The problem: Report back the lines in this listing that carry the string "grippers".

Data excerpt:
———

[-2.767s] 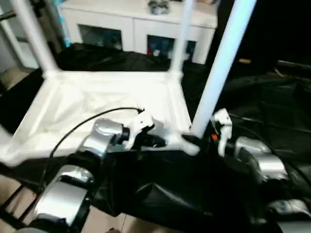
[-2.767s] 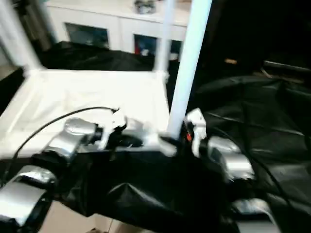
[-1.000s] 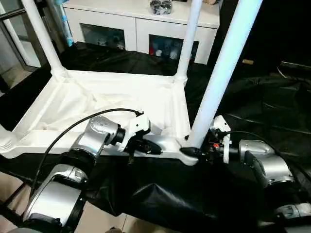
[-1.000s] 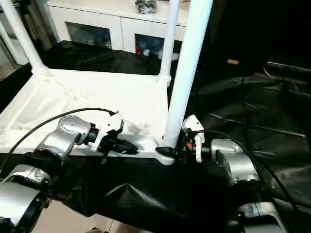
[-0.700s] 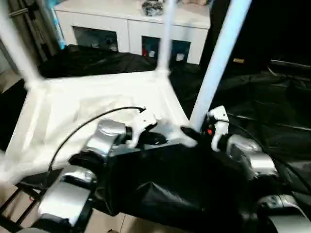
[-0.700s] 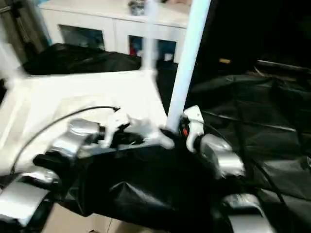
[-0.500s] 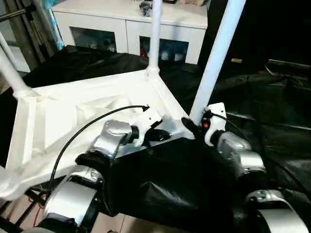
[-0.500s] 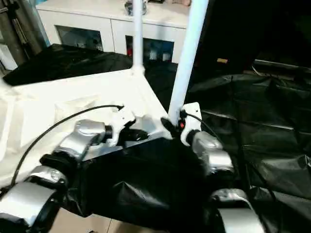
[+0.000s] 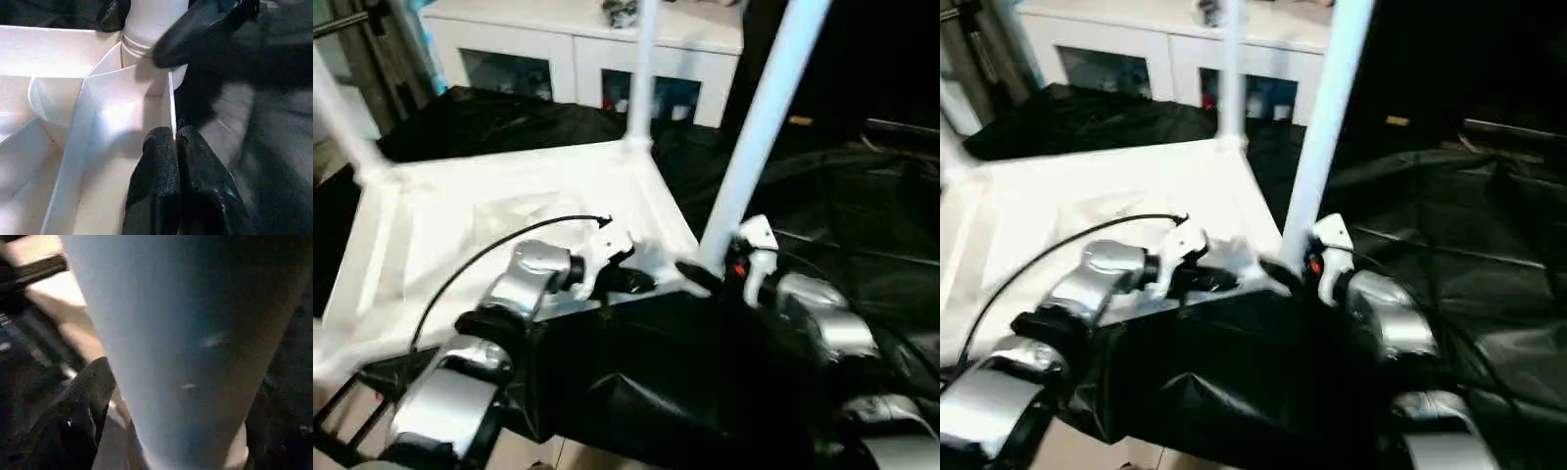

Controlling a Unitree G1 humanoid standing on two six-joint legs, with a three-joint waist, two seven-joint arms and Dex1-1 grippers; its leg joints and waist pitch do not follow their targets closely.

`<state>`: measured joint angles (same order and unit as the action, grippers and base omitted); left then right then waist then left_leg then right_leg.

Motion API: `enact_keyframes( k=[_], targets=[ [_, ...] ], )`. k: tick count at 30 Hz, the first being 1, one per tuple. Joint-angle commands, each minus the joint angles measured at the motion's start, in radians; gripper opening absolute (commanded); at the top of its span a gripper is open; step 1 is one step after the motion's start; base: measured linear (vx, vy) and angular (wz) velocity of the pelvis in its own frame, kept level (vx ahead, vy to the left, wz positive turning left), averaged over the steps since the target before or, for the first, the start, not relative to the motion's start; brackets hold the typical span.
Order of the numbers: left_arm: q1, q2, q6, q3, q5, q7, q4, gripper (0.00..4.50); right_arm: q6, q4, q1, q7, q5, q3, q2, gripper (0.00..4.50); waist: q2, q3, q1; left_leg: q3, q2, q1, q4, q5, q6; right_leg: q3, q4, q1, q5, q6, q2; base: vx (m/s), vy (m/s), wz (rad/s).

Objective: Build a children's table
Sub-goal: Rotate leg to tighten

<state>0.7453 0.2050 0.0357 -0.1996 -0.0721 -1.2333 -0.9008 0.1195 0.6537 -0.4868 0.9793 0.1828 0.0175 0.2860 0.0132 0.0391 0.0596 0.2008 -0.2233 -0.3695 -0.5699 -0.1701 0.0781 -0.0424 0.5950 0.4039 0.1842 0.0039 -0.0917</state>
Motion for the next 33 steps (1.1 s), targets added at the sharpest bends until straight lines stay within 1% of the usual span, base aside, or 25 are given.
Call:
enact_keyframes(
  k=[1,3,6,7,8,9,11,12,15,16,20,21,24,25,26,27,28,29,30,31,32,33],
  targets=[
    [-0.003,-0.016,0.039,-0.037,0.029,-0.079,0.046,0.0,0.044,-0.05,0.024,0.139,0.023,0.089,-0.006,3.77,0.002,-0.06,0.006,0.002,-0.011,0.013,0.052,-0.177,-0.1,0.022,-0.05,-0.052,0.006,-0.289,-0.034,0.0,0.0,0.0],
    [-0.006,0.005,0.046,-0.038,0.035,-0.119,0.049,0.0,0.067,-0.082,0.037,0.196,0.037,0.098,0.021,3.77,0.002,-0.059,0.009,0.002,-0.011,0.015,0.054,-0.195,-0.095,0.022,-0.053,-0.05,0.038,-0.287,-0.034,0.0,0.0,0.0],
    [-0.005,0.032,0.046,-0.035,0.042,-0.169,0.048,0.0,0.108,-0.115,0.049,0.256,0.051,0.11,0.05,3.77,0.001,-0.056,0.013,0.001,-0.013,0.017,0.058,-0.221,-0.075,0.023,-0.057,-0.048,0.092,-0.275,-0.035,0.0,0.0,0.0],
    [-0.004,0.036,0.046,-0.033,0.043,-0.177,0.048,0.0,0.115,-0.119,0.05,0.265,0.053,0.111,0.053,3.62,0.002,-0.056,0.016,0.001,-0.013,0.018,0.058,-0.229,-0.067,0.023,-0.059,-0.047,0.114,-0.269,-0.036,0.0,0.0,0.0],
    [-0.005,0.041,0.041,-0.034,0.046,-0.19,0.051,0.0,0.122,-0.123,0.052,0.271,0.054,0.113,0.055,3.62,0.002,-0.056,0.018,0.001,-0.013,0.018,0.059,-0.232,-0.059,0.024,-0.059,-0.046,0.125,-0.266,-0.037,0.0,0.0,0.0],
    [-0.005,0.041,0.041,-0.034,0.046,-0.19,0.051,0.0,0.122,-0.123,0.052,0.271,0.054,0.113,0.055,3.62,0.003,-0.056,0.018,0.001,-0.013,0.018,0.059,-0.231,-0.056,0.024,-0.059,-0.046,0.127,-0.265,-0.037,0.0,0.0,0.0],
    [-0.005,0.048,0.038,-0.034,0.05,-0.206,0.055,0.0,0.138,-0.133,0.057,0.286,0.057,0.118,0.059,3.35,0.001,-0.057,0.022,0.001,-0.013,0.018,0.059,-0.223,-0.049,0.025,-0.057,-0.046,0.118,-0.264,-0.037,0.0,0.0,0.0],
    [-0.005,0.051,0.038,-0.035,0.053,-0.215,0.056,0.0,0.15,-0.144,0.062,0.29,0.06,0.12,0.059,3.35,0.001,-0.057,0.024,0.001,-0.013,0.019,0.059,-0.218,-0.048,0.025,-0.056,-0.046,0.11,-0.265,-0.037,0.0,0.0,0.0],
    [-0.006,0.052,0.036,-0.035,0.056,-0.22,0.057,0.0,0.164,-0.154,0.067,0.293,0.064,0.122,0.057,3.05,0.001,-0.06,0.028,0.001,-0.012,0.018,0.056,-0.187,-0.055,0.024,-0.049,-0.047,0.051,-0.273,-0.036,0.0,0.0,0.0],
    [-0.007,0.051,0.035,-0.035,0.056,-0.222,0.058,0.0,0.169,-0.158,0.069,0.293,0.066,0.123,0.056,2.96,-0.001,-0.06,0.029,0.001,-0.011,0.018,0.055,-0.182,-0.057,0.023,-0.048,-0.048,0.039,-0.277,-0.036,0.0,0.0,0.0],
    [-0.009,0.047,0.036,-0.031,0.053,-0.214,0.058,0.0,0.177,-0.168,0.075,0.283,0.07,0.121,0.053,2.84,0.001,-0.059,0.029,0.002,-0.011,0.018,0.056,-0.194,-0.055,0.023,-0.051,-0.048,0.059,-0.275,-0.037,0.0,0.0,0.0],
    [-0.006,0.042,0.035,-0.027,0.05,-0.192,0.053,0.0,0.179,-0.171,0.078,0.261,0.067,0.112,0.046,2.83,0.001,-0.059,0.029,0.001,-0.011,0.019,0.057,-0.201,-0.05,0.024,-0.053,-0.048,0.079,-0.269,-0.038,0.0,0.0,0.0],
    [0.004,0.033,0.032,-0.022,0.044,-0.144,0.039,0.0,0.166,-0.162,0.078,0.213,0.055,0.099,0.03,2.8,0.001,-0.058,0.028,0.001,-0.011,0.018,0.058,-0.207,-0.043,0.024,-0.053,-0.047,0.09,-0.263,-0.037,0.0,0.0,0.0],
    [0.017,0.017,0.03,-0.014,0.037,-0.085,0.02,0.0,0.147,-0.131,0.069,0.141,0.035,0.086,0.006,2.79,0.0,-0.057,0.027,0.002,-0.012,0.019,0.058,-0.216,-0.033,0.025,-0.055,-0.043,0.107,-0.259,-0.038,0.0,0.0,0.0],
    [0.028,0.002,0.029,-0.004,0.035,-0.036,0.004,0.0,0.13,-0.096,0.056,0.069,0.015,0.074,-0.016,2.76,0.001,-0.056,0.025,-0.001,-0.01,0.02,0.06,-0.236,-0.021,0.024,-0.06,-0.044,0.15,-0.251,-0.04,0.0,0.0,0.0],
    [0.044,-0.024,0.027,0.007,0.031,0.03,-0.017,0.0,0.124,-0.027,0.028,-0.052,-0.01,0.049,-0.049,2.76,-0.001,-0.054,0.018,-0.001,-0.008,0.022,0.061,-0.257,-0.005,0.026,-0.064,-0.037,0.194,-0.24,-0.04,0.0,0.0,0.0],
    [0.044,-0.024,0.027,0.007,0.031,0.03,-0.017,0.0,0.124,-0.026,0.028,-0.053,-0.01,0.049,-0.049,2.74,-0.001,-0.054,0.018,-0.001,-0.008,0.022,0.061,-0.257,-0.005,0.026,-0.064,-0.037,0.194,-0.24,-0.04,0.0,0.0,0.0],
    [0.051,-0.039,0.029,0.008,0.026,0.065,-0.027,0.0,0.106,0.015,0.012,-0.133,-0.022,0.032,-0.072,2.72,0.002,-0.053,0.014,-0.006,-0.006,0.021,0.065,-0.275,0.012,0.026,-0.071,-0.041,0.263,-0.213,-0.042,0.0,0.0,0.0],
    [0.056,-0.049,0.029,0.008,0.022,0.088,-0.032,0.0,0.097,0.041,0.002,-0.184,-0.026,0.02,-0.087,2.69,0.004,-0.052,0.011,-0.005,-0.006,0.021,0.065,-0.277,0.016,0.027,-0.072,-0.038,0.269,-0.209,-0.042,0.0,0.0,0.0],
    [0.066,-0.074,0.025,0.01,0.015,0.139,-0.043,0.0,0.096,0.104,-0.024,-0.319,-0.03,-0.014,-0.124,2.66,0.0,-0.053,0.004,-0.007,-0.005,0.021,0.066,-0.284,0.023,0.027,-0.073,-0.037,0.281,-0.204,-0.042,0.0,0.0,0.0],
    [0.07,-0.091,0.022,0.01,0.014,0.16,-0.046,0.0,0.083,0.133,-0.034,-0.373,-0.027,-0.028,-0.146,2.66,0.002,-0.055,-0.006,-0.008,-0.003,0.019,0.066,-0.281,0.023,0.027,-0.072,-0.038,0.267,-0.203,-0.039,0.0,0.0,0.0],
    [0.07,-0.091,0.022,0.01,0.014,0.16,-0.046,0.0,0.083,0.133,-0.034,-0.373,-0.027,-0.028,-0.146,2.66,0.002,-0.055,-0.009,-0.008,-0.003,0.018,0.066,-0.276,0.023,0.027,-0.071,-0.038,0.259,-0.203,-0.039,0.0,0.0,0.0]
  ],
)
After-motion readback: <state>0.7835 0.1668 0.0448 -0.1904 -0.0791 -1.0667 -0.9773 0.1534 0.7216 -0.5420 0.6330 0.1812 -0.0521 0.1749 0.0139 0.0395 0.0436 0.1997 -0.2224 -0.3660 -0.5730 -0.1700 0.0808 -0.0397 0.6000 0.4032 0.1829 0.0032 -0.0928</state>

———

Answer space:
Controlling a Unitree G1 humanoid standing on two six-joint legs, with a three-joint waist, two seven-joint arms and Dex1-1 grippers; its leg joints and waist pitch do not follow their targets closely.
`<state>`: measured joint angles (same order and unit as the action, grippers and base omitted); left then right then waist then left_leg then right_leg.

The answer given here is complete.